From the records below, give the number of lines that include the word "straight". Add no other words.

──────── PROVIDED DATA ────────

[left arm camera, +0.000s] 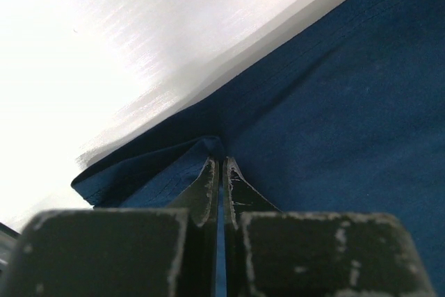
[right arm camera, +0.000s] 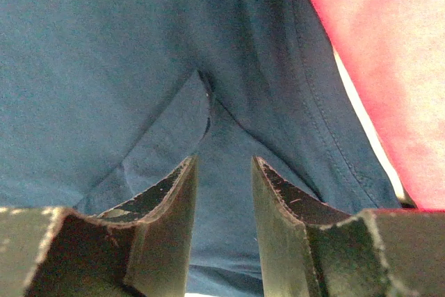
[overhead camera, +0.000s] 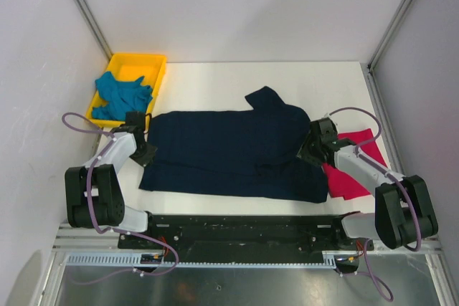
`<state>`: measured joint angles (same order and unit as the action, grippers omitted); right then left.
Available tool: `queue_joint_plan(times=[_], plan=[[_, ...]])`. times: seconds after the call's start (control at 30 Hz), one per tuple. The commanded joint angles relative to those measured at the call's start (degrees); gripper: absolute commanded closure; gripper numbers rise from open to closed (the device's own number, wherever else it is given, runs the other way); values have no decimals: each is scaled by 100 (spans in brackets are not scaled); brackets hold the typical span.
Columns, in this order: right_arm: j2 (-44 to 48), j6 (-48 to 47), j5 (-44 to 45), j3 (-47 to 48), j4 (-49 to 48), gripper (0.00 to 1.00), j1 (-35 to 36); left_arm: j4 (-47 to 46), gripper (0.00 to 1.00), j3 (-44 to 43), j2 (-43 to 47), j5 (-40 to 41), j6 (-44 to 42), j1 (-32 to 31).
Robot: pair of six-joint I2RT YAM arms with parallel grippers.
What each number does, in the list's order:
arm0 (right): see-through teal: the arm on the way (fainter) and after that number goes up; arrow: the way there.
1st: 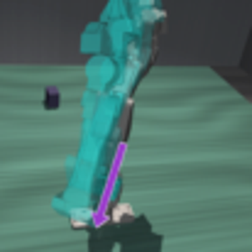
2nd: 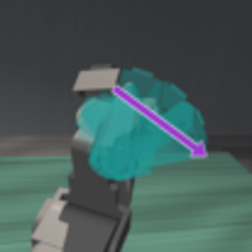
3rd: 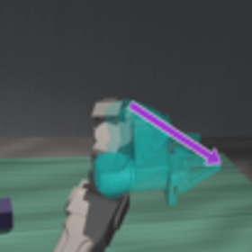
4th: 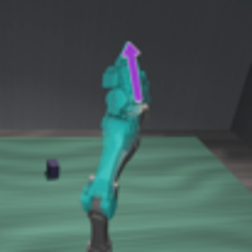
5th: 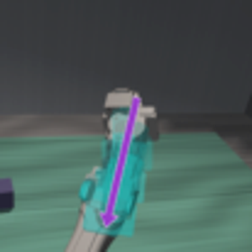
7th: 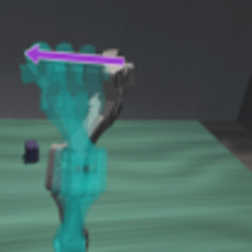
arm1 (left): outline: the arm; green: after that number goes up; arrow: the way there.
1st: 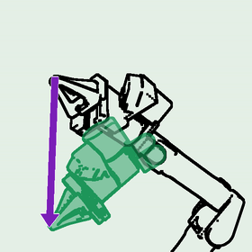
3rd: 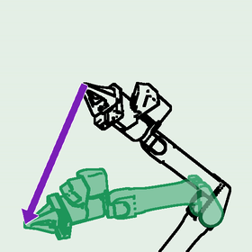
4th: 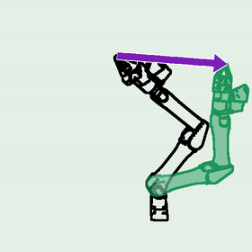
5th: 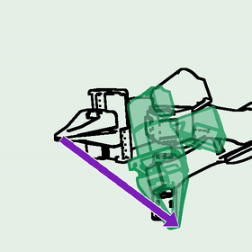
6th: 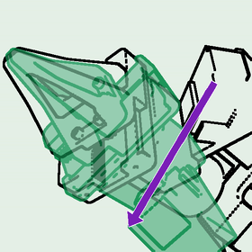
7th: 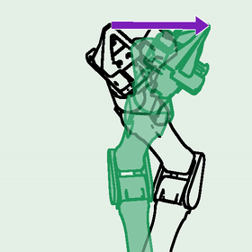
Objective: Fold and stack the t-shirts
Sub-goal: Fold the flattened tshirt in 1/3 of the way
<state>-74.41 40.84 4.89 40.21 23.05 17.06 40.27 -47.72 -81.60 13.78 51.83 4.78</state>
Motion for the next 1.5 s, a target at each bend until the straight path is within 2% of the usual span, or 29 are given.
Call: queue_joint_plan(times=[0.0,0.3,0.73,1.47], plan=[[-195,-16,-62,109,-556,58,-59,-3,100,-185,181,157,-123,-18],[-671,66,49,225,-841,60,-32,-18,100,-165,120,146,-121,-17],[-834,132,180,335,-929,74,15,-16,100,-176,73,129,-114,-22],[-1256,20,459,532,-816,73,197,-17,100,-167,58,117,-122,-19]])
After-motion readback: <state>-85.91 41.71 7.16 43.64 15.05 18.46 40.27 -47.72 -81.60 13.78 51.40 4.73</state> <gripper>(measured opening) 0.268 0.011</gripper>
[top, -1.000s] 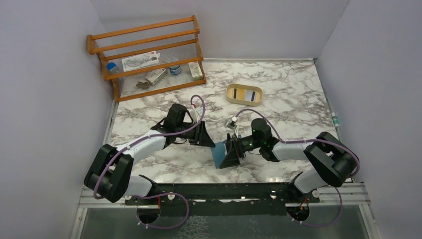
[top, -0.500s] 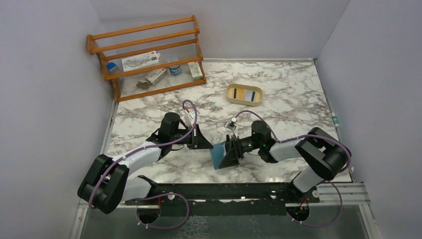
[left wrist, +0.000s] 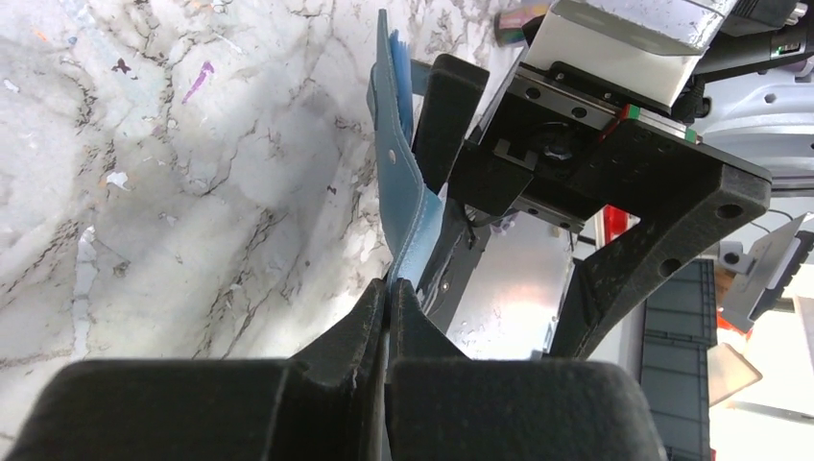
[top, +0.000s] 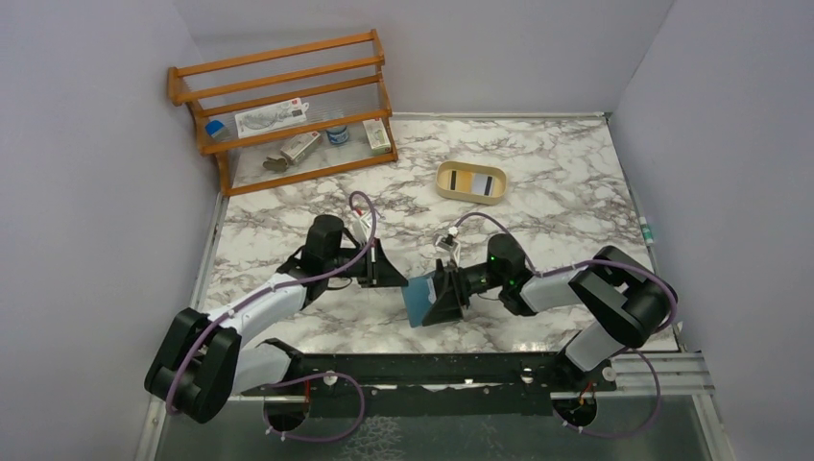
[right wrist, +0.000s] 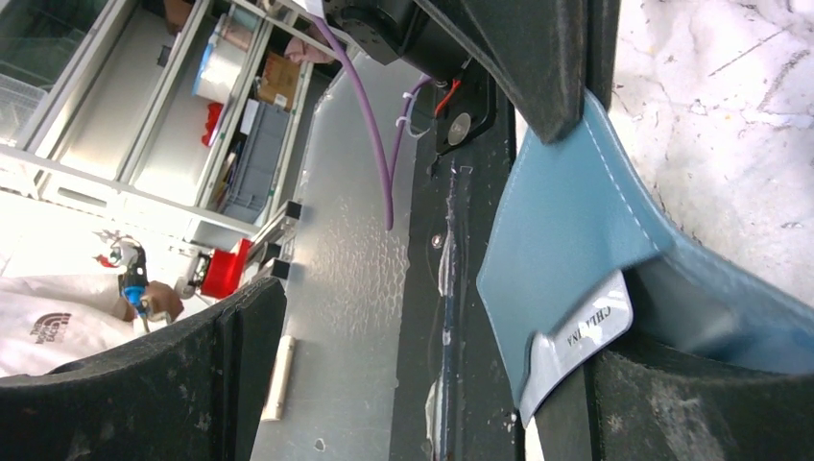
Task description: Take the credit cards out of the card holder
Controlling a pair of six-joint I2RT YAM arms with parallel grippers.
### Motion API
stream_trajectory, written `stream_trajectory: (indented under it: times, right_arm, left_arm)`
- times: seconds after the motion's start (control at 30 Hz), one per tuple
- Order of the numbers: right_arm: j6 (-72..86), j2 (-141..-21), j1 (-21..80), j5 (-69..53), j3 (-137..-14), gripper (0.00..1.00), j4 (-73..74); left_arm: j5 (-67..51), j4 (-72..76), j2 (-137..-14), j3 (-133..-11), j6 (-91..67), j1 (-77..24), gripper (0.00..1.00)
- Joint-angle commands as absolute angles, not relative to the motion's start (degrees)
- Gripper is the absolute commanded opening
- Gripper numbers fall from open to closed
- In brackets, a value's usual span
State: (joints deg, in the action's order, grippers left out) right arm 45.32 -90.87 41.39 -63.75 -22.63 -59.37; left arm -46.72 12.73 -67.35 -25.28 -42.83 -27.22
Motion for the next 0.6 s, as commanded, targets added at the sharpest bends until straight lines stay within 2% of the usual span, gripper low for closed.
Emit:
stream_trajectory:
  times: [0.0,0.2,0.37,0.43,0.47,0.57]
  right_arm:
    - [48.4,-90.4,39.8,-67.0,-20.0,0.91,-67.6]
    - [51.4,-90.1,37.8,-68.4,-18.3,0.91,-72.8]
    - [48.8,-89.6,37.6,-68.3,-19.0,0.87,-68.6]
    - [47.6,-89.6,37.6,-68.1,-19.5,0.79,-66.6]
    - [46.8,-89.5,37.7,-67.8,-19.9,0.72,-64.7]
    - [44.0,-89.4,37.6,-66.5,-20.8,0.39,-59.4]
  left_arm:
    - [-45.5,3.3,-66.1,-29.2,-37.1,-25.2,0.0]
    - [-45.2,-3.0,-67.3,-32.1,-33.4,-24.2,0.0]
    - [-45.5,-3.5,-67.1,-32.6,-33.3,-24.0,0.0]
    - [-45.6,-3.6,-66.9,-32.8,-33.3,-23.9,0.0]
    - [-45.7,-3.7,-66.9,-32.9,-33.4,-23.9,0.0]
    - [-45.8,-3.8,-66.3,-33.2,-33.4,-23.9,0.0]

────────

WRITTEN ANSWER:
2